* WHAT THE TASK REQUIRES
Would you set down the complete data below, exactly as shown?

┏━━

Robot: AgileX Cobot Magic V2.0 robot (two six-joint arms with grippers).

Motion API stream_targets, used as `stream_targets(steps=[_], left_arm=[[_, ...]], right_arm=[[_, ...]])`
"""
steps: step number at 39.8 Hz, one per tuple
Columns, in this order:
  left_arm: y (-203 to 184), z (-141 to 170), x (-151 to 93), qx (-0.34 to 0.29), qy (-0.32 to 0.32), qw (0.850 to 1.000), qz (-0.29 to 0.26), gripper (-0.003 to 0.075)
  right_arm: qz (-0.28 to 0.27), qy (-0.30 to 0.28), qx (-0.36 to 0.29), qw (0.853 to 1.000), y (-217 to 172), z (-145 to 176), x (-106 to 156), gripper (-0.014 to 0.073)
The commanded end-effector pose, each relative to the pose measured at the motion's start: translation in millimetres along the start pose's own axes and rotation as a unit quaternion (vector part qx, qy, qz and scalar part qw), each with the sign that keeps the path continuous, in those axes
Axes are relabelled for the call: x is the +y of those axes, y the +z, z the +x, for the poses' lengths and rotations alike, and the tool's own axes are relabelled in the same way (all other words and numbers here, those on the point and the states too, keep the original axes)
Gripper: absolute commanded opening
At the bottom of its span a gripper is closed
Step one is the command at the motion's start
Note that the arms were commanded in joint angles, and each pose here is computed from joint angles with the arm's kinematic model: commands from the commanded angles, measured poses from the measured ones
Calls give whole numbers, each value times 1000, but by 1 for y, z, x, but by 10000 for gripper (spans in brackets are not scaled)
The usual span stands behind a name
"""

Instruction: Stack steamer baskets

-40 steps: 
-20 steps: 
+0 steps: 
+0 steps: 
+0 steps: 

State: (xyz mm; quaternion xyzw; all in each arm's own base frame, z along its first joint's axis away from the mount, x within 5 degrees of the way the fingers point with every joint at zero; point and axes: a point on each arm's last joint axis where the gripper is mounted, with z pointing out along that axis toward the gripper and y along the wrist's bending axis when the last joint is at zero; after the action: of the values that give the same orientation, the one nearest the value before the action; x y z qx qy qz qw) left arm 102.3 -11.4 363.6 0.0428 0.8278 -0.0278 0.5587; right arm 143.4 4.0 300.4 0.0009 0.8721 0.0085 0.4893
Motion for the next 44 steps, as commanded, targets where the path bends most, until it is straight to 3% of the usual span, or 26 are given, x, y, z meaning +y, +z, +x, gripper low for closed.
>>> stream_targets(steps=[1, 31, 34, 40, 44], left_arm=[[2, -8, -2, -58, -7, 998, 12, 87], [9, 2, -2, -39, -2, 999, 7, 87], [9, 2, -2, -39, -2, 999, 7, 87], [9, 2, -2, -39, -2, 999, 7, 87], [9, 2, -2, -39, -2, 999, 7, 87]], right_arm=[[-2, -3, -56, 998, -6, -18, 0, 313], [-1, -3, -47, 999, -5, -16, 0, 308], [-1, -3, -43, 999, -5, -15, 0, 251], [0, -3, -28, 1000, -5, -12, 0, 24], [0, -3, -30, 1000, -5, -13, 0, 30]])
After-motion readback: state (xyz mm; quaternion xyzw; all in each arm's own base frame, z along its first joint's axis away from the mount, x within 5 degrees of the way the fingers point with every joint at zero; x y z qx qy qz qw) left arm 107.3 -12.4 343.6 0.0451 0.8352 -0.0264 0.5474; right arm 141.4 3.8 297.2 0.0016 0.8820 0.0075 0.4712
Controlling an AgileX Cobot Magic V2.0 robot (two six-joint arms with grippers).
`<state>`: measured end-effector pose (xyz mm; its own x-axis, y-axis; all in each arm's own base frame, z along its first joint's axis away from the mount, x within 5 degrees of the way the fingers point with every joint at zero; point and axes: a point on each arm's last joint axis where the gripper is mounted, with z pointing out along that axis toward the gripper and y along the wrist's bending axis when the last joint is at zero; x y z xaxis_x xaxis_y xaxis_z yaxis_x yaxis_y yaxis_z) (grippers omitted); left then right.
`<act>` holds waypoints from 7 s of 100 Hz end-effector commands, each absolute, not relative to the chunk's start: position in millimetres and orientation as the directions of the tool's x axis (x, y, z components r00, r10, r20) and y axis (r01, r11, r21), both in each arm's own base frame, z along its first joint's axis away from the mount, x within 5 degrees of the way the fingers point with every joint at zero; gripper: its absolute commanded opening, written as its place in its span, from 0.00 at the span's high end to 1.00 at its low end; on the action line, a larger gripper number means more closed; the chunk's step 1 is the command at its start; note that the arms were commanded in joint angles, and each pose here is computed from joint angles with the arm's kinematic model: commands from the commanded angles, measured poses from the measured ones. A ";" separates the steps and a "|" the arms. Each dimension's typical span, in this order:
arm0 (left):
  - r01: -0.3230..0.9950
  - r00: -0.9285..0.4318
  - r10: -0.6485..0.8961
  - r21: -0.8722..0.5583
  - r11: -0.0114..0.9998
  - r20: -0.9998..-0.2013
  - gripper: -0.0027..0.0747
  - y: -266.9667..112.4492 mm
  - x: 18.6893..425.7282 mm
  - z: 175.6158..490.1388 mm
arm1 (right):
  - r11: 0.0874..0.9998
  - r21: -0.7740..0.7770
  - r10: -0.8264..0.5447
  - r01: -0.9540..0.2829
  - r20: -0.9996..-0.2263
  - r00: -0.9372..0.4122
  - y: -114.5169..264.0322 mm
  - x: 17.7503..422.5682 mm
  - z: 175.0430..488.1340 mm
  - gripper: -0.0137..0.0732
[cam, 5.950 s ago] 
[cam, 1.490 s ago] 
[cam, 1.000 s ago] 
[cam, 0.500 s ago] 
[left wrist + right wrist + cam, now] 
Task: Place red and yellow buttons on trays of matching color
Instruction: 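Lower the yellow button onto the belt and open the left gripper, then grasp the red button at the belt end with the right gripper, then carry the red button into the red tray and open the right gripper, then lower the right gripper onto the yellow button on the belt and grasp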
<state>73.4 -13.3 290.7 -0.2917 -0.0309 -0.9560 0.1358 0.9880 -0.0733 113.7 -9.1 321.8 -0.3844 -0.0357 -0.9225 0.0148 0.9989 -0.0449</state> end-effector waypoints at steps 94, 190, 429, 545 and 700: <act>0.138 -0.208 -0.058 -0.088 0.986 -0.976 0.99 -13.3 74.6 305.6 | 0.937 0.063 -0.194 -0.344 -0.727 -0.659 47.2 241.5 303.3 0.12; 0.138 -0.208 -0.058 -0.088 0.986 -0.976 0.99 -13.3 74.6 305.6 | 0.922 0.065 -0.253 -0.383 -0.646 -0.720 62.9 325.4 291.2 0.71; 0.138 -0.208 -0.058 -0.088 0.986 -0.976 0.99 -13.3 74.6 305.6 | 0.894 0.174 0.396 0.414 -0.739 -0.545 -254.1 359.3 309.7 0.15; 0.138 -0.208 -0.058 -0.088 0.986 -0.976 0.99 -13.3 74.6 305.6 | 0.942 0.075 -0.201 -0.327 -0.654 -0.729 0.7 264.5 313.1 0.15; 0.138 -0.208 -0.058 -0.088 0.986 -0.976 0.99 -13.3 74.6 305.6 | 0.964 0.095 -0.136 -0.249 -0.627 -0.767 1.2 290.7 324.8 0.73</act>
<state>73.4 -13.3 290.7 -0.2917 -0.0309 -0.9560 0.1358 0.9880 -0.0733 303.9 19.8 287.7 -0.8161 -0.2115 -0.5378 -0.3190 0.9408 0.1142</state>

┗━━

* RESPONSE TO THIS TASK
Robot: AgileX Cobot Magic V2.0 robot (two six-joint arms with grippers).

Motion API stream_targets, used as `stream_targets(steps=[_], left_arm=[[_, ...]], right_arm=[[_, ...]])`
"""
steps: step number at 39.8 Hz, one per tuple
Columns, in this order:
  left_arm: y (-203 to 184), z (-141 to 170), x (-151 to 93), qx (-0.34 to 0.29), qy (-0.32 to 0.32), qw (0.850 to 1.000), qz (-0.29 to 0.26), gripper (-0.003 to 0.075)
  right_arm: qz (-0.28 to 0.27), qy (-0.30 to 0.28), qx (-0.36 to 0.29), qw (0.853 to 1.000), y (-217 to 172), z (-145 to 176), x (-106 to 156), gripper (-0.014 to 0.073)
The commanded end-effector pose, each relative to the pose measured at the motion's start: translation in millimetres along the start pose's own axes and rotation as a unit quaternion (vector part qx, qy, qz and scalar part qw), each with the sign that keeps the path continuous, in those axes
Axes are relabelled for the call: x is the +y of those axes, y the +z, z the +x, for the poses' lengths and rotations alike, and the tool's own axes are relabelled in the same way (all other words and numbers here, those on the point and the states too, keep the original axes)
Gripper: absolute commanded opening
At the bottom of its span a gripper is closed
Step one is the command at the motion's start
Note that the arms were commanded in joint angles, and each pose here is computed from joint angles with the arm's kinematic model: commands from the commanded angles, measured poses from the measured ones
Calls give whole numbers, each value times 1000, but by 1 for y, z, x, but by 10000 for gripper (spans in brackets are not scaled)
The usual span stands behind a name
"""

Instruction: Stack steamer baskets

-40 steps: 
-20 steps: 
+0 steps: 
+0 steps: 
+0 steps: 

State: (xyz mm; quaternion xyzw; all in each arm's own base frame, z along its first joint's axis away from the mount, x within 5 degrees of the way the fingers point with every joint at zero; point and axes: a point on each arm's last joint axis where the gripper is mounted, with z pointing out along that axis toward the gripper and y along the wrist's bending axis when the last joint is at zero; after the action: of the values that give the same orientation, the one nearest the value before the action; x y z qx qy qz qw) left arm 102.3 -11.4 363.6 0.0428 0.8278 -0.0278 0.5587; right arm 143.4 4.0 300.4 0.0009 0.8721 0.0085 0.4893
Motion for the next 44 steps, as commanded, targets where the path bends most, until it is straight to 3% of the usual span, or 26 are given, x, y, z meaning +y, +z, +x, gripper low for closed.
>>> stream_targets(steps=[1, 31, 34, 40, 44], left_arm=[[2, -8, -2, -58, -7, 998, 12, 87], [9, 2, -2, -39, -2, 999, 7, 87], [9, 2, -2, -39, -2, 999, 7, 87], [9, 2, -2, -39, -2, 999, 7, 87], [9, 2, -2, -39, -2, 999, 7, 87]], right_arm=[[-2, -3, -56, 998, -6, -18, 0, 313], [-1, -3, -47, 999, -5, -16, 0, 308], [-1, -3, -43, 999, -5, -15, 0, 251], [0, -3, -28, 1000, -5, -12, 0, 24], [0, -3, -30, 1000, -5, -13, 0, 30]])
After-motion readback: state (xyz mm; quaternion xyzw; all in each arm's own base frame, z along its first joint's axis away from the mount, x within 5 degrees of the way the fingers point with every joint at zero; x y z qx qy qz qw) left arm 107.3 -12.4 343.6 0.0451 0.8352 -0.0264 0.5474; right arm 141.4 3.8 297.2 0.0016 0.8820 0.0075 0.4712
Controlling an AgileX Cobot Magic V2.0 robot (two six-joint arms with grippers).
`<state>`: measured end-effector pose (xyz mm; its own x-axis, y-axis; all in each arm's own base frame, z along its first joint's axis away from the mount, x within 5 degrees of the way the fingers point with every joint at zero; point and axes: a point on each arm's last joint axis where the gripper is mounted, with z pointing out along that axis toward the gripper and y along the wrist's bending axis when the last joint is at zero; x y z xaxis_x xaxis_y xaxis_z yaxis_x yaxis_y yaxis_z) (grippers omitted); left then right.
`<act>` holds waypoints from 7 s of 100 Hz end-effector commands, each absolute, not relative to the chunk's start: position in millimetres and orientation as the directions of the tool's x axis (x, y, z components r00, r10, r20) and y axis (r01, r11, r21), both in each arm's own base frame, z along its first joint's axis away from the mount, x within 5 degrees of the way the fingers point with every joint at zero; gripper: its absolute commanded opening, written as its place in its span, from 0.00 at the span's high end to 1.00 at its low end; on the action line, a larger gripper number means more closed; the chunk's step 1 is the command at its start; note that the arms were commanded in joint angles, and each pose here is computed from joint angles with the arm's kinematic model: commands from the commanded angles, measured poses from the measured ones. A ";" separates the steps and a "|" the arms. Each dimension's typical span, in this order:
arm0 (left):
  - r01: -0.3230..0.9950
  - r00: -0.9285..0.4318
  - r10: -0.6485..0.8961
  - r21: -0.8722..0.5583
  - r11: -0.0114..0.9998
  - r20: -0.9998..-0.2013
  - gripper: -0.0027..0.0747
  - y: -266.9667..112.4492 mm
  - x: 18.6893..425.7282 mm
  - z: 175.6158..490.1388 mm
arm1 (right):
  - r11: 0.0874..0.9998
  - r21: -0.7740..0.7770
  - r10: -0.8264..0.5447
  - r01: -0.9540..0.2829
  - r20: -0.9996..-0.2263
  - r00: -0.9372..0.4122
  - y: -114.5169..264.0322 mm
  - x: 17.7503..422.5682 mm
  - z: 175.0430..488.1340 mm
  - gripper: -0.0137..0.0732
[cam, 5.950 s ago] 
[cam, 1.490 s ago] 
[cam, 1.000 s ago] 
[cam, 0.500 s ago] 
[left wrist + right wrist + cam, now] 
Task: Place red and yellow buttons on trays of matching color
Instruction: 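Lower the yellow button onto the belt and open the left gripper, then grasp the red button at the belt end with the right gripper, then carry the red button into the red tray and open the right gripper, then lower the right gripper onto the yellow button on the belt and grasp
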<state>73.4 -13.3 290.7 -0.2917 -0.0309 -0.9560 0.1358 0.9880 -0.0733 113.7 -9.1 321.8 -0.3844 -0.0357 -0.9225 0.0148 0.9989 -0.0449</state> end-effector waypoints at steps 94, 190, 429, 545 and 700: <act>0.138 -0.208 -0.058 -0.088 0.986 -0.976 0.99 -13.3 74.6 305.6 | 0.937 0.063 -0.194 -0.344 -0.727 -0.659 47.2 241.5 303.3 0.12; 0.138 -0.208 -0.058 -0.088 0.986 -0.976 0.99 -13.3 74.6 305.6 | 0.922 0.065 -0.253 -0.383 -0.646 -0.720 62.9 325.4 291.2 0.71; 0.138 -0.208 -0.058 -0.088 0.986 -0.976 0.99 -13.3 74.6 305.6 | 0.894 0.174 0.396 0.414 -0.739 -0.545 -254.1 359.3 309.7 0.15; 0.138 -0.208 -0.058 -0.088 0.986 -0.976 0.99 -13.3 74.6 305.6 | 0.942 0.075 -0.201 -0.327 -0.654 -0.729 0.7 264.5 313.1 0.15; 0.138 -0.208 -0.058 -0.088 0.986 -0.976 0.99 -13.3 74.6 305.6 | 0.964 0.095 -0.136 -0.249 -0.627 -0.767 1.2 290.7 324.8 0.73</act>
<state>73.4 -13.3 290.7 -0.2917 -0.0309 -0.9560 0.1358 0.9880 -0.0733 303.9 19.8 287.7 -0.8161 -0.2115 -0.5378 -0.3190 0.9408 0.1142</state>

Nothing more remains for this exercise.